Intel-GFX Archive on lore.kernel.org
 help / color / mirror / Atom feed
From: Raag Jadav <raag.jadav@intel.com>
To: Matt Roper <matthew.d.roper@intel.com>
Cc: airlied@gmail.com, daniel@ffwll.ch, lucas.demarchi@intel.com,
	thomas.hellstrom@linux.intel.com, rodrigo.vivi@intel.com,
	jani.nikula@linux.intel.com, joonas.lahtinen@linux.intel.com,
	tursulin@ursulin.net, intel-xe@lists.freedesktop.org,
	intel-gfx@lists.freedesktop.org, dri-devel@lists.freedesktop.org,
	himal.prasad.ghimiray@intel.com, francois.dugast@intel.com,
	aravind.iddamsetty@linux.intel.com, anshuman.gupta@intel.com
Subject: Re: [PATCH v4 1/3] drm: Introduce device wedged event
Date: Tue, 10 Sep 2024 18:49:00 +0300	[thread overview]
Message-ID: <ZuBqbFA8_d0khPCY@black.fi.intel.com> (raw)
In-Reply-To: <20240909215323.GC5774@mdroper-desk1.amr.corp.intel.com>

On Mon, Sep 09, 2024 at 02:53:23PM -0700, Matt Roper wrote:
> On Fri, Sep 06, 2024 at 03:12:23PM +0530, Raag Jadav wrote:
> > Introduce device wedged event, which will notify userspace of wedged
> > (hanged/unusable) state of the DRM device through a uevent. This is
> > useful especially in cases where the device is in unrecoverable state
> > and requires userspace intervention for recovery.
> > 
> > Purpose of this implementation is to be vendor agnostic. Userspace
> > consumers (sysadmin) can define udev rules to parse this event and
> > take respective action to recover the device.
> > 
> > Consumer expectations:
> > ----------------------
> > 1) Unbind driver
> > 2) Reset bus device
> > 3) Re-bind driver
> > 
> > v4: s/drm_dev_wedged/drm_dev_wedged_event
> >     Use drm_info() (Jani)
> >     Kernel doc adjustment (Aravind)
> > 
> > Signed-off-by: Raag Jadav <raag.jadav@intel.com>
> > ---
> >  drivers/gpu/drm/drm_drv.c | 20 ++++++++++++++++++++
> >  include/drm/drm_drv.h     |  1 +
> >  2 files changed, 21 insertions(+)
> > 
> > diff --git a/drivers/gpu/drm/drm_drv.c b/drivers/gpu/drm/drm_drv.c
> > index 93543071a500..cca5d8295eb7 100644
> > --- a/drivers/gpu/drm/drm_drv.c
> > +++ b/drivers/gpu/drm/drm_drv.c
> > @@ -499,6 +499,26 @@ void drm_dev_unplug(struct drm_device *dev)
> >  }
> >  EXPORT_SYMBOL(drm_dev_unplug);
> >  
> > +/**
> > + * drm_dev_wedged_event - generate a device wedged uevent
> > + * @dev: DRM device
> > + *
> > + * This generates a device wedged uevent for the DRM device specified by @dev,
> > + * on the basis of which, userspace may take respective action to recover the
> > + * device. Currently we only set WEDGED=1 in the uevent environment, but this
> > + * can be expanded in the future.
> 
> Just to clarify, is "wedged" intended to always mean "the entire device
> is unusable" or are there cases where it would also get sent if only
> part of the device is in a bad state?  For example, using i915/Xe
> terminology, maybe the GT is dead but display is still working.  Or one
> GT is dead, but another is still alive.

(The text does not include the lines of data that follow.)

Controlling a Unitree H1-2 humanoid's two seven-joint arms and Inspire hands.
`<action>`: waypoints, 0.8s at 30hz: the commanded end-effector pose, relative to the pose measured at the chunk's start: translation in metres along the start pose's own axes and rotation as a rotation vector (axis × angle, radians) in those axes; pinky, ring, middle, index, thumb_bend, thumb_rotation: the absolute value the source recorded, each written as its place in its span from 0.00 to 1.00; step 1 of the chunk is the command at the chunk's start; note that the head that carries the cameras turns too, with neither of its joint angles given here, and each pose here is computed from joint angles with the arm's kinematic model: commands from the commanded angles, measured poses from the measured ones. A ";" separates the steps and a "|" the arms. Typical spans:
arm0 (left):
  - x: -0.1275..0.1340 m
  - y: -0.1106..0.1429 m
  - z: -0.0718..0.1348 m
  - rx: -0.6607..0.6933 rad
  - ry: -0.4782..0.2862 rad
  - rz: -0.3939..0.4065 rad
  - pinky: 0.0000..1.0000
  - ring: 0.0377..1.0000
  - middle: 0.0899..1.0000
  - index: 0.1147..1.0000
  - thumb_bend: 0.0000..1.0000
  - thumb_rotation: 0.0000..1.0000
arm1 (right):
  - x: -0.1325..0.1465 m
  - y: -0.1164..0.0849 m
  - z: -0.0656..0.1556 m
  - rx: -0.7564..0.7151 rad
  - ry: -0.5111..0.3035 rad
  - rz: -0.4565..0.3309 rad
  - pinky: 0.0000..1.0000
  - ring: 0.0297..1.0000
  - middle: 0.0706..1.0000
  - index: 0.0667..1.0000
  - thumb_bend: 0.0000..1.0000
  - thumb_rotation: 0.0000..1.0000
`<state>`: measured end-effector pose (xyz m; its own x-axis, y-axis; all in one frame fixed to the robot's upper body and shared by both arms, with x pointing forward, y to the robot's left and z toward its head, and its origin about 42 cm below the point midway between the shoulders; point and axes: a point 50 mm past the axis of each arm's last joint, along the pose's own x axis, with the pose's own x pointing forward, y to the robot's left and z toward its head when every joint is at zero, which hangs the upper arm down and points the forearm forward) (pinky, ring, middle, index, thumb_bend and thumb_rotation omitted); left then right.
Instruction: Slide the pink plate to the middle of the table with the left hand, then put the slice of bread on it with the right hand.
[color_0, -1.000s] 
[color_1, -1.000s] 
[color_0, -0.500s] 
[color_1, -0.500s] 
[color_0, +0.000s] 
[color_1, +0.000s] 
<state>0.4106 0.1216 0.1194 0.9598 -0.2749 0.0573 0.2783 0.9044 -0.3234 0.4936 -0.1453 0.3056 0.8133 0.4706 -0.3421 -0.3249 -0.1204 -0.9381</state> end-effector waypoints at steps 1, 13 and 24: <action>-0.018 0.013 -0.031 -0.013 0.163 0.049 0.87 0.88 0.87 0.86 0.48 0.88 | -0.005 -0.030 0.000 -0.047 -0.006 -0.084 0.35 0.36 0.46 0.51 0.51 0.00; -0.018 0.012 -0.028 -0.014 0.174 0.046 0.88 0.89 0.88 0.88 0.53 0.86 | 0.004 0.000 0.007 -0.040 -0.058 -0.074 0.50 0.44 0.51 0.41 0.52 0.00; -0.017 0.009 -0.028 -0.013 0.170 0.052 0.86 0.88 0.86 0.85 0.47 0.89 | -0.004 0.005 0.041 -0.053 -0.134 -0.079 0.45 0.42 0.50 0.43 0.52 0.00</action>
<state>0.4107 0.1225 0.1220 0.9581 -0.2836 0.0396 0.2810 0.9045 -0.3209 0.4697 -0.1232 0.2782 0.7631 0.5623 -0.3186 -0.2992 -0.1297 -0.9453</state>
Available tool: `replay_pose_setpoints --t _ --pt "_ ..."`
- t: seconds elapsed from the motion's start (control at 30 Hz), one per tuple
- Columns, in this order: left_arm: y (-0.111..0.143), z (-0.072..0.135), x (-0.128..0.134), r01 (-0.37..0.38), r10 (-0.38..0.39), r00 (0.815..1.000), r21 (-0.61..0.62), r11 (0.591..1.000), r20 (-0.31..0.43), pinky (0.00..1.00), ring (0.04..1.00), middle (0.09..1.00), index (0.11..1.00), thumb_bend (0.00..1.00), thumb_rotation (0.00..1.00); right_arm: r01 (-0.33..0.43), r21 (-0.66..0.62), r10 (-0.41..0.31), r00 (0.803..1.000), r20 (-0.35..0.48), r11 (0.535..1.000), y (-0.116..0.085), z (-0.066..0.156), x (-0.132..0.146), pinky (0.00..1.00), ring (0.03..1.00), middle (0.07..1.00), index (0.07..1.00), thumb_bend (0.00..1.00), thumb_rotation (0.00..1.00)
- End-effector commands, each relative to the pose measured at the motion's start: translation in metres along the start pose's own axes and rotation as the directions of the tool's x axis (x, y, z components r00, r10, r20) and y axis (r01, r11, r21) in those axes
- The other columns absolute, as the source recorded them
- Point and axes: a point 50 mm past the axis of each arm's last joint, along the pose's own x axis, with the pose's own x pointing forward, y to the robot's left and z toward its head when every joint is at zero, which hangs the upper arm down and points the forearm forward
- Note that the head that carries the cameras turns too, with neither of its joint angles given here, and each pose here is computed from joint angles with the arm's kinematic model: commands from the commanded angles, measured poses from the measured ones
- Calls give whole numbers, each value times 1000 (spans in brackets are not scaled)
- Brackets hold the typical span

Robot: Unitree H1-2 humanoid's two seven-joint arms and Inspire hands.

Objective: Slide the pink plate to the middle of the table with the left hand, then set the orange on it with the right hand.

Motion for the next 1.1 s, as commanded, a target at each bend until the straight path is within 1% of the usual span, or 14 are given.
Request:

The idea is to provide drivers a way to recover through userspace intervention.
It is upto the drivers to decide when they see the need for recovery and how
they want to recover.

> Basically, is this event intended as a signal that userspace should stop
> trying to do _anything_ with the device, or just that the device has
> degraded functionality in some way (and maybe userspace can still do
> something useful if it's lucky)?  It would be good to clarify that in
> the docs here in case different drivers have different ideas about how
> this is expected to work.

And hence the open discussion. Improvements are welcome :)

Raag

  reply	other threads:[~2024-09-10 15:49 UTC|newest]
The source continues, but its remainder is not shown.